The above is a restored version of a Province review by Michael Walsh originally published in 1982. For additional information on this archived material, please visit my FAQ.

Afterword: Christopher Reeve is, of course, known as the big screen's definitive Superman. The 1978 film, his second feature, made him a star, and typecast him at the same time. Tall and athletic, he was an easy choice for romantic hero roles.
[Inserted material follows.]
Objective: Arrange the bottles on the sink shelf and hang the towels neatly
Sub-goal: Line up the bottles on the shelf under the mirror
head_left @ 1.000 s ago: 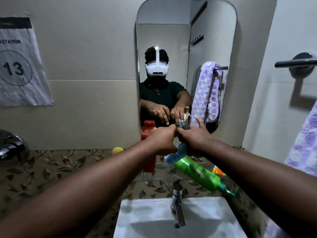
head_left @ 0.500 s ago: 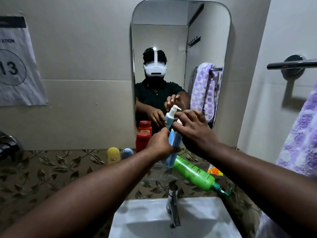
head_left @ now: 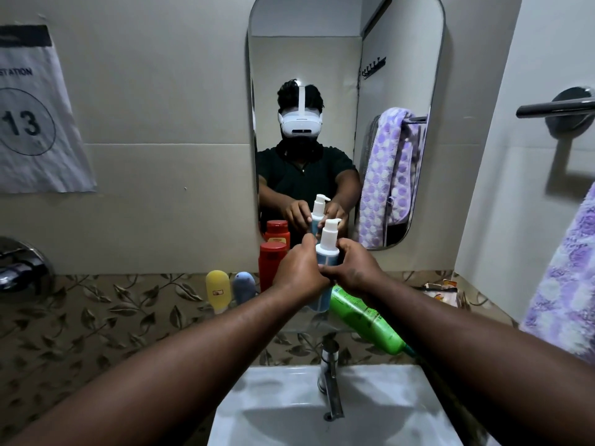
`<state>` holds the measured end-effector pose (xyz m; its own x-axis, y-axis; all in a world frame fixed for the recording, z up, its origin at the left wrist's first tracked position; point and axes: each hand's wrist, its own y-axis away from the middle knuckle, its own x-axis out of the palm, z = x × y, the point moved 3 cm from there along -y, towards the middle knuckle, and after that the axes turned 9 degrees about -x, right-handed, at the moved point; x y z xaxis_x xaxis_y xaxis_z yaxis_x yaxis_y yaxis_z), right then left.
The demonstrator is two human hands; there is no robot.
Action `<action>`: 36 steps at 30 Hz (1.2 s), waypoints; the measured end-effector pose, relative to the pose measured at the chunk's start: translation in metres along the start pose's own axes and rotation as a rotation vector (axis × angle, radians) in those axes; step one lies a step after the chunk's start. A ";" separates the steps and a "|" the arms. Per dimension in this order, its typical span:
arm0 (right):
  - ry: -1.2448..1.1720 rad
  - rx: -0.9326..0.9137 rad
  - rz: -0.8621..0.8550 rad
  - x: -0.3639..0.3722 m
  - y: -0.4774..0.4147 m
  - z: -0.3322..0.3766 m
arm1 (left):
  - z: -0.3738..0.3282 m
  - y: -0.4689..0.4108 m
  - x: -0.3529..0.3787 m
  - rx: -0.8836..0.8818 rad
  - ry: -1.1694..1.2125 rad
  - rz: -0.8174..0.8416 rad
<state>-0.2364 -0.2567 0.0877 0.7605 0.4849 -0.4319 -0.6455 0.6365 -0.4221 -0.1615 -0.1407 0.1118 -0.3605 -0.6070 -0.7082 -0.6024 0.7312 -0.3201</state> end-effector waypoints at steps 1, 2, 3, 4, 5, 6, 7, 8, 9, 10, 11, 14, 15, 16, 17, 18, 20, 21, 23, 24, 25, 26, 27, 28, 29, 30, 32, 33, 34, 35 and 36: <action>0.016 -0.001 0.014 0.003 -0.002 -0.002 | 0.000 0.000 -0.002 0.020 -0.035 0.009; 0.042 -0.006 0.025 0.007 -0.004 -0.004 | 0.000 0.000 -0.005 0.039 -0.067 0.019; 0.055 -0.007 0.034 0.011 -0.004 -0.005 | -0.001 0.000 -0.010 0.057 -0.091 0.022; 0.054 -0.005 0.044 0.015 -0.004 -0.007 | -0.001 0.000 -0.014 0.070 -0.108 0.013; 0.058 -0.005 0.060 0.019 -0.003 -0.008 | -0.001 0.000 -0.020 0.079 -0.122 -0.006; 0.073 -0.003 0.088 0.023 -0.003 -0.010 | -0.001 -0.001 -0.026 0.081 -0.133 -0.034; 0.088 0.002 0.117 0.028 -0.004 -0.013 | -0.001 -0.001 -0.033 0.084 -0.143 -0.067; 0.099 0.014 0.132 0.031 -0.002 -0.015 | -0.002 -0.002 -0.040 0.095 -0.149 -0.107; 0.107 0.028 0.136 0.032 -0.001 -0.017 | -0.002 -0.003 -0.046 0.102 -0.154 -0.146; 0.116 0.039 0.133 0.032 -0.001 -0.018 | -0.002 -0.005 -0.051 0.103 -0.155 -0.180; 0.126 0.043 0.133 0.034 -0.002 -0.019 | -0.001 -0.007 -0.056 0.097 -0.154 -0.209; 0.155 0.040 0.148 0.038 -0.004 -0.021 | 0.007 -0.010 -0.069 0.074 -0.135 -0.251; 0.157 0.040 0.149 0.040 -0.005 -0.021 | 0.010 -0.010 -0.072 0.066 -0.126 -0.256; 0.155 0.042 0.151 0.041 -0.006 -0.021 | 0.012 -0.011 -0.073 0.056 -0.119 -0.261; 0.153 0.043 0.157 0.042 -0.008 -0.021 | 0.014 -0.011 -0.074 0.048 -0.113 -0.266; 0.152 0.042 0.163 0.042 -0.009 -0.021 | 0.016 -0.011 -0.075 0.041 -0.108 -0.270; 0.153 0.034 0.177 0.045 -0.011 -0.020 | 0.020 -0.013 -0.074 0.035 -0.099 -0.275; 0.155 0.030 0.181 0.046 -0.012 -0.020 | 0.022 -0.013 -0.074 0.035 -0.094 -0.278; 0.153 0.030 0.184 0.048 -0.013 -0.020 | 0.025 -0.015 -0.075 0.037 -0.086 -0.281; 0.150 0.031 0.185 0.048 -0.013 -0.021 | 0.027 -0.015 -0.075 0.038 -0.084 -0.282; 0.148 0.031 0.187 0.048 -0.014 -0.021 | 0.028 -0.016 -0.074 0.039 -0.082 -0.283; 0.145 0.032 0.191 0.048 -0.015 -0.021 | 0.029 -0.016 -0.074 0.039 -0.080 -0.284; 0.140 0.036 0.200 0.049 -0.016 -0.022 | 0.029 -0.017 -0.073 0.038 -0.078 -0.284; 0.132 0.043 0.211 0.049 -0.017 -0.022 | 0.030 -0.017 -0.073 0.038 -0.077 -0.284; 0.126 0.051 0.223 0.049 -0.017 -0.023 | 0.030 -0.017 -0.072 0.040 -0.076 -0.283; 0.120 0.059 0.231 0.049 -0.017 -0.023 | 0.030 -0.017 -0.071 0.043 -0.072 -0.283; 0.109 0.078 0.233 0.049 -0.017 -0.023 | 0.028 -0.017 -0.069 0.052 -0.064 -0.285; 0.105 0.088 0.231 0.049 -0.017 -0.022 | 0.027 -0.016 -0.068 0.060 -0.063 -0.288; 0.106 0.095 0.230 0.049 -0.017 -0.022 | 0.026 -0.016 -0.068 0.070 -0.063 -0.293; 0.112 0.102 0.236 0.048 -0.018 -0.021 | 0.025 -0.015 -0.068 0.083 -0.061 -0.302; 0.115 0.111 0.250 0.047 -0.018 -0.021 | 0.025 -0.014 -0.069 0.101 -0.059 -0.315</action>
<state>-0.1907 -0.2580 0.0580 0.5615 0.5683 -0.6014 -0.7956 0.5705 -0.2037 -0.1105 -0.1019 0.1496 -0.1241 -0.7910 -0.5991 -0.6031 0.5396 -0.5875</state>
Playing the morally ambiguous John Flaherty in Monsignor was one of a number of attempts he made to break out and demonstrate his real acting range. Between his screen debut in 1978 (in the sunken submarine drama Gray Lady Down) and the 1995 riding accident that left him a quadriplegic, he appeared in 16 theatrical features. Among the best of his non-heroic roles was that of magazine writer Jonathan Fisher, a journalist who gives in to temptation in the 1987 urban drama Street Smart. Reeve died in 2004 at the age of 52. Today (September 25) would have been his 63rd birthday.